* WORK TO BE COMPLETED *
Extract all lines from the data beneath that include the word "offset".

-=-=-=-=-

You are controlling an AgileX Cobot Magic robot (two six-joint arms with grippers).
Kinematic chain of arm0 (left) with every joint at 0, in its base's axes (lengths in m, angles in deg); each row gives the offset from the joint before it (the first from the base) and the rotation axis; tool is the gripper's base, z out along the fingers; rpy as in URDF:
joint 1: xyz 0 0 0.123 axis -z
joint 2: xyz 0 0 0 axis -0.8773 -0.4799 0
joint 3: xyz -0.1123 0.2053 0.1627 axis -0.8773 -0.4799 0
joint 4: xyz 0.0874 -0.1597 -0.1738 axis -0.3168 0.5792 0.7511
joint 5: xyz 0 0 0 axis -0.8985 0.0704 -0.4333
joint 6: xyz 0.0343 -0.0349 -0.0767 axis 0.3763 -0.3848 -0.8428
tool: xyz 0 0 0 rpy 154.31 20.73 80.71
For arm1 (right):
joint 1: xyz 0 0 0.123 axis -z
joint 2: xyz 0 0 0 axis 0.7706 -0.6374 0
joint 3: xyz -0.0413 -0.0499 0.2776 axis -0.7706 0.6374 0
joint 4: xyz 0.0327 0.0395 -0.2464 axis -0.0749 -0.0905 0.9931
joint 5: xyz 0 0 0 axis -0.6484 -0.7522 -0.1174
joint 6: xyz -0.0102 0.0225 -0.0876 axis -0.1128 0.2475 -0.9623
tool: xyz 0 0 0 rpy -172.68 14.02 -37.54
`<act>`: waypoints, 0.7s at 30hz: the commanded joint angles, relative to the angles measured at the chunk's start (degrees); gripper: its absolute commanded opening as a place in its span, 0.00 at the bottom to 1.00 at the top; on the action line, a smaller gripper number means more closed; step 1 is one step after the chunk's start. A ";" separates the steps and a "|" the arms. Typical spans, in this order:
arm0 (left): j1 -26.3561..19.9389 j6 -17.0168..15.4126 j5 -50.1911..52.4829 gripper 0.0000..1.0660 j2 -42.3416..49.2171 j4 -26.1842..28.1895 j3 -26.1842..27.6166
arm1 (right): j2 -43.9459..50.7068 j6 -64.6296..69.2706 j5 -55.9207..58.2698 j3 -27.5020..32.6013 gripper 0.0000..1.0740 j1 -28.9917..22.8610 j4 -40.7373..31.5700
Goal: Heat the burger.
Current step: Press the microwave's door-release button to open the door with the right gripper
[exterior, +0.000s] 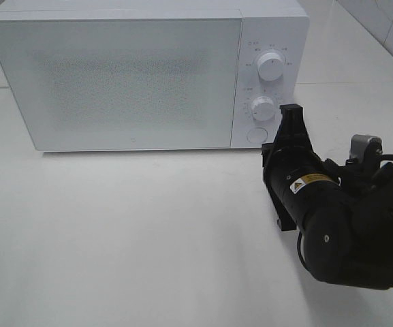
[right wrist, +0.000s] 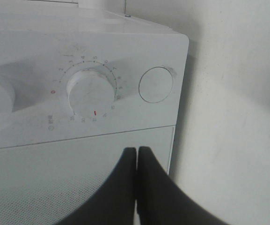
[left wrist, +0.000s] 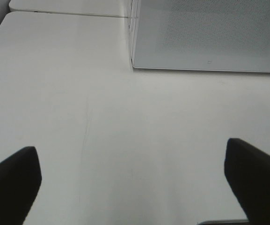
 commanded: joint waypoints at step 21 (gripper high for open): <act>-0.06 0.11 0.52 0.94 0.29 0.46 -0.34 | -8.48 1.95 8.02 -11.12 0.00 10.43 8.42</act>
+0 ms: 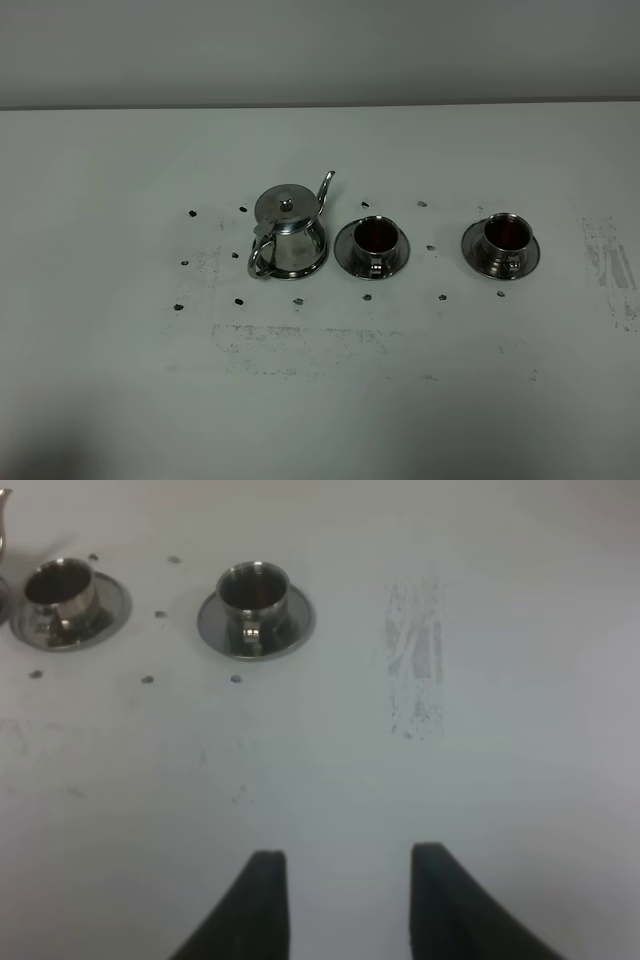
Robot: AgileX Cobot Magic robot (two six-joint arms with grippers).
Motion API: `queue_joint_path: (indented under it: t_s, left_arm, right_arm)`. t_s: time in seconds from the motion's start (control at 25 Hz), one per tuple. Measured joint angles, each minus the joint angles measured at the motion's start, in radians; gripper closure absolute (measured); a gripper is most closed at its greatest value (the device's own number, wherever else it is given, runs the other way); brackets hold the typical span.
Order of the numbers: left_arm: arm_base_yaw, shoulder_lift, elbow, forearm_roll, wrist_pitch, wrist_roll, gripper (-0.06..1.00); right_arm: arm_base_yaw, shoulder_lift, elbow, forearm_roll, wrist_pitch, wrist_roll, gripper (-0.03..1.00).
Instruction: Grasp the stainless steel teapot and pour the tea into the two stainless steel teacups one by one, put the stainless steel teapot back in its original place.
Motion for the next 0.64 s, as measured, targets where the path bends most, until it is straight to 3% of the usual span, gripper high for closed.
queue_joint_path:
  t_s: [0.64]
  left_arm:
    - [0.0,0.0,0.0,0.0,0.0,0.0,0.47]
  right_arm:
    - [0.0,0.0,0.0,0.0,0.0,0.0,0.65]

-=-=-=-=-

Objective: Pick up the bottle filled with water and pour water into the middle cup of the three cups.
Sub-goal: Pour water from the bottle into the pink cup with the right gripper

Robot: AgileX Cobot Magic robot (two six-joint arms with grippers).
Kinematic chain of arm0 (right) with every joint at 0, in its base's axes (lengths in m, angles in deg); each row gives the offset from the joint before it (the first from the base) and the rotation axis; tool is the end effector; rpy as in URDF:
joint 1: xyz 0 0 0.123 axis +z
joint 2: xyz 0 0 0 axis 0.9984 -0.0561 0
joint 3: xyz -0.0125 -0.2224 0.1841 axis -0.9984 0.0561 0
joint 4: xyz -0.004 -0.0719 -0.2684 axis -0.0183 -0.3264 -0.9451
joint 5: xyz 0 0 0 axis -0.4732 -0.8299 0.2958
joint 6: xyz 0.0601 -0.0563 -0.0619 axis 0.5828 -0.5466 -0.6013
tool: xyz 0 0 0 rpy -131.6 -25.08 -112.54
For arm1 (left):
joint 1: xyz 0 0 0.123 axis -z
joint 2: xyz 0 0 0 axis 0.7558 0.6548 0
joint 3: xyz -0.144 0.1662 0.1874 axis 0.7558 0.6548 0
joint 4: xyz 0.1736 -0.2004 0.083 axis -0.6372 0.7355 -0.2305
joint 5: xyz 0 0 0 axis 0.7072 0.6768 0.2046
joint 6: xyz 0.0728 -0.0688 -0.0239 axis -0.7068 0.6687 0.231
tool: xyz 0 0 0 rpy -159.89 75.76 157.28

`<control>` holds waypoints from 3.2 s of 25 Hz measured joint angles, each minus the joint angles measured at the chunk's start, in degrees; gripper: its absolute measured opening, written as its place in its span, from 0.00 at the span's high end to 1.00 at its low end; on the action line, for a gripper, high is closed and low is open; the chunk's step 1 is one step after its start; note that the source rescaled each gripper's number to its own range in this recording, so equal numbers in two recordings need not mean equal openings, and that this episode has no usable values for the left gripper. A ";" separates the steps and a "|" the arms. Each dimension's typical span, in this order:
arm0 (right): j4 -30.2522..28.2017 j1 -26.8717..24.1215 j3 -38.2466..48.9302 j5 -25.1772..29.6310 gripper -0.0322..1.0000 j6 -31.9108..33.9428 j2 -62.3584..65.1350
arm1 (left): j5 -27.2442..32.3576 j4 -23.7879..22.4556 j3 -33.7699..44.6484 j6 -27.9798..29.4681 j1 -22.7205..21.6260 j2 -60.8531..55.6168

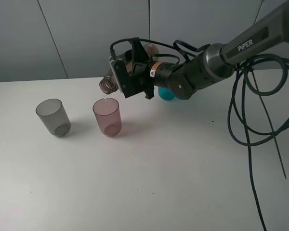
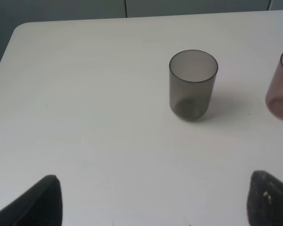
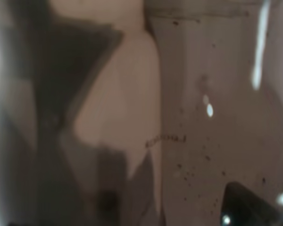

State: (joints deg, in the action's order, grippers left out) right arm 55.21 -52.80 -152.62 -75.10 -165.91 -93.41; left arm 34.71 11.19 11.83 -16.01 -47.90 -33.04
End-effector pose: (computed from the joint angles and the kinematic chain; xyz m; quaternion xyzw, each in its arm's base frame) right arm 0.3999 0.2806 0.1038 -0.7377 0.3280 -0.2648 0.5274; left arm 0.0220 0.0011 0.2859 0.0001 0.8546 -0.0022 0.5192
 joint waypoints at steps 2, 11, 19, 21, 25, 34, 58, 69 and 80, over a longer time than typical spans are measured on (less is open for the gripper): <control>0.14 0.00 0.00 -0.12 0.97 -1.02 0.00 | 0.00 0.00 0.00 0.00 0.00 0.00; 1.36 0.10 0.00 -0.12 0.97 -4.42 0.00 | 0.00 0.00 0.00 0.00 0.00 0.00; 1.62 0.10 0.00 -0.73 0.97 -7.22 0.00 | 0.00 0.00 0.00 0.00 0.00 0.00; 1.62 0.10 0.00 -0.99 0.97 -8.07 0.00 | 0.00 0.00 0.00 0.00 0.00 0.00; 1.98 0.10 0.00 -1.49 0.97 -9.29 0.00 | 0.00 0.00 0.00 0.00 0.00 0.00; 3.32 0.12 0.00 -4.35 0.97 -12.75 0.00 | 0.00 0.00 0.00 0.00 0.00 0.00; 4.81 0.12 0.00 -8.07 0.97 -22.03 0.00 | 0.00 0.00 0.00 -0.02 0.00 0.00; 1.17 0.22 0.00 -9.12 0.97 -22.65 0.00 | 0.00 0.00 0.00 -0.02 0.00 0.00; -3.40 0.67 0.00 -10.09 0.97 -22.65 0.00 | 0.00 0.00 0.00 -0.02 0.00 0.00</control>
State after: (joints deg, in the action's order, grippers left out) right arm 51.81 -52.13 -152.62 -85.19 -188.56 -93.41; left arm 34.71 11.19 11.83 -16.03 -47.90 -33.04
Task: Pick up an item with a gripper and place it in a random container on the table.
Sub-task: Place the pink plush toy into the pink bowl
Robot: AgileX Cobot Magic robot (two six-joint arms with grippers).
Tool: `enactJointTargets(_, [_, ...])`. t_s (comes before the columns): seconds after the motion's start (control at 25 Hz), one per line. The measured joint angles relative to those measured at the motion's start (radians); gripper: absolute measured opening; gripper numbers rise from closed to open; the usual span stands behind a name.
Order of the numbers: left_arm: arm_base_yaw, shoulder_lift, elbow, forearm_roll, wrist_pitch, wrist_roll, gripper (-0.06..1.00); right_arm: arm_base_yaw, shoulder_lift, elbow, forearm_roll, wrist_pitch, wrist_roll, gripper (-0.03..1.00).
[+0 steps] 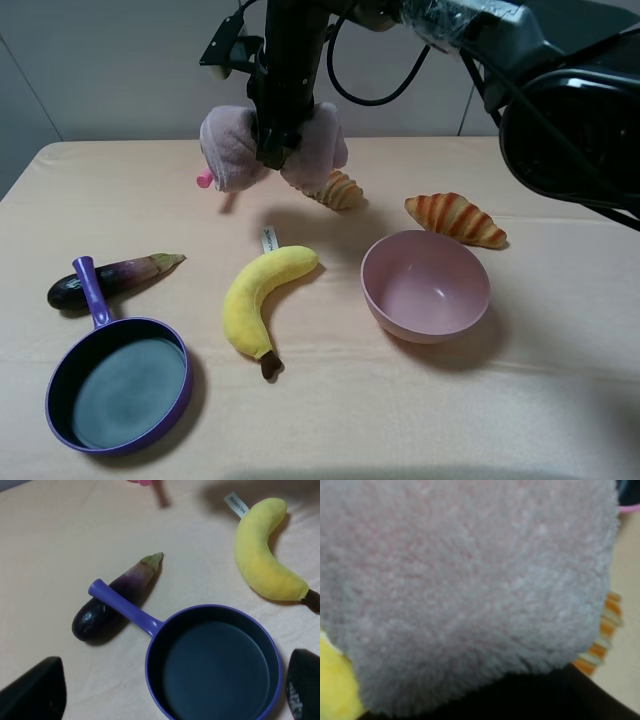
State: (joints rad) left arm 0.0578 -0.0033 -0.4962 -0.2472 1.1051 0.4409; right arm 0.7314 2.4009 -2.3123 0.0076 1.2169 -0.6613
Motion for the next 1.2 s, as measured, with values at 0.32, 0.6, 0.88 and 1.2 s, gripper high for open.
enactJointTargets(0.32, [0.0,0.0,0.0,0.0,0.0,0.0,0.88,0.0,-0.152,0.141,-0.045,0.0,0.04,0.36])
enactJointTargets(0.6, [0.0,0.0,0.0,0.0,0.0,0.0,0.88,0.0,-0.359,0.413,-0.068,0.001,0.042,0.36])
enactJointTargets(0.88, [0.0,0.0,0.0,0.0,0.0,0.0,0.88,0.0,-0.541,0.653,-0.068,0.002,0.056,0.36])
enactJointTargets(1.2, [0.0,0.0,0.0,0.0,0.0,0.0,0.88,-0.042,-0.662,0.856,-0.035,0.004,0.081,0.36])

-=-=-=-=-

* RESULT OF THE TASK *
Kinematic chain of arm0 (left) with every joint at 0, in its base's axes (lengths in m, angles in deg); each row gives the offset from the joint before it (the first from the base) and the rotation axis; tool is the gripper's base, z out along the fingers; rpy as in URDF:
Kinematic chain of arm0 (right) with every joint at 0, in its base's axes (lengths in m, angles in deg); each row gives the offset from the joint before it (the first from the base) and the rotation axis; tool is the end effector; rpy as in URDF:

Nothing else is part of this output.